Liu, B;Mao, Z;Yin, N;Gu, Q;Gu, Q;Qi, Y;Li, X;Yang, H;Wu, Z;Zou, N;Ying, S;Wan, C;

Previous studies have indicated that MW‑9, a chalcones derivative bearing heterocyclic moieties, has considerable anti‑inflammatory activity in vitro. Whether MW‑9 may be used to treat inflammation‑based diseases, such as multiple sclerosis, remains unknown. The present study was designed to determine the effect and underlying mechanism of MW‑9 in experimental autoimmune encephalomyelitis (EAE). Female C57BL/6 mice immunized with MOG35‑55 were treated with or without MW‑9, then the clinical scores and other relevant parameters were investigated. Production of cytokines and specific antibodies were monitored by ELISA assays. Surface marker, Treg cell, and intracellular cytokines (IL‑17A and IFN‑γ) were detected by flow cytometry, and mRNA expression in the helper‑T (TH)17 cell‑related signaling pathway was examined by reverse transcription‑quantitative (RT‑q) PCR analysis. TH17 cell differentiation assay was performed. Herein, the present results demonstrated that oral administration of MW‑9 reduced the severity of disease in EAE mice through slowing down infiltration process, inhibiting the demyelination, blocking anti‑MOG35‑55 IgG antibody production (IgG, IgG2a and IgG3), and decreasing accumulation of CD11b+Gr‑1+ neutrophils from EAE mice. MW‑9 treatments also led to significantly decreased IL‑17A production and IL‑17 expression in CD4+ T‑cells, but had no detectable influence on development of TH1 and T‑regulatory cells ex vivo.
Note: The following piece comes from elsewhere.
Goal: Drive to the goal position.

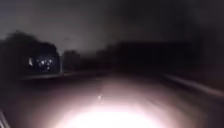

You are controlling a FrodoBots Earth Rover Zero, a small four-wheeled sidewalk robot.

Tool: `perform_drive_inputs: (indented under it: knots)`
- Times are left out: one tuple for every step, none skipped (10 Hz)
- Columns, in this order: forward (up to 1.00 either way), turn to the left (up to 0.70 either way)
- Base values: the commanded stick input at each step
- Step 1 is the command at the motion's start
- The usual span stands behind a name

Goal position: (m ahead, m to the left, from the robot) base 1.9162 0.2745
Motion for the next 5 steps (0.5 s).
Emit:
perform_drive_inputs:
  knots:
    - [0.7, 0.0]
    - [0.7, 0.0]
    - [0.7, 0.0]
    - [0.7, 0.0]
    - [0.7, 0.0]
RT‑qPCR analysis showed that within the spinal cords of the mice, MW‑9 blocked transcriptional expression of TH17‑associated genes, including Il17a, Il17f, Il6 and Ccr6. In TH17 cell differentiation assay, MW‑9 inhibited differentiation of ‘naïve’ CD4+ T‑cells into TH17 cells and reduced the IL‑17A production. The data demonstrated that MW‑9 could attenuate EAE in part through suppressing the formation and activities of pathogenic TH17 cells.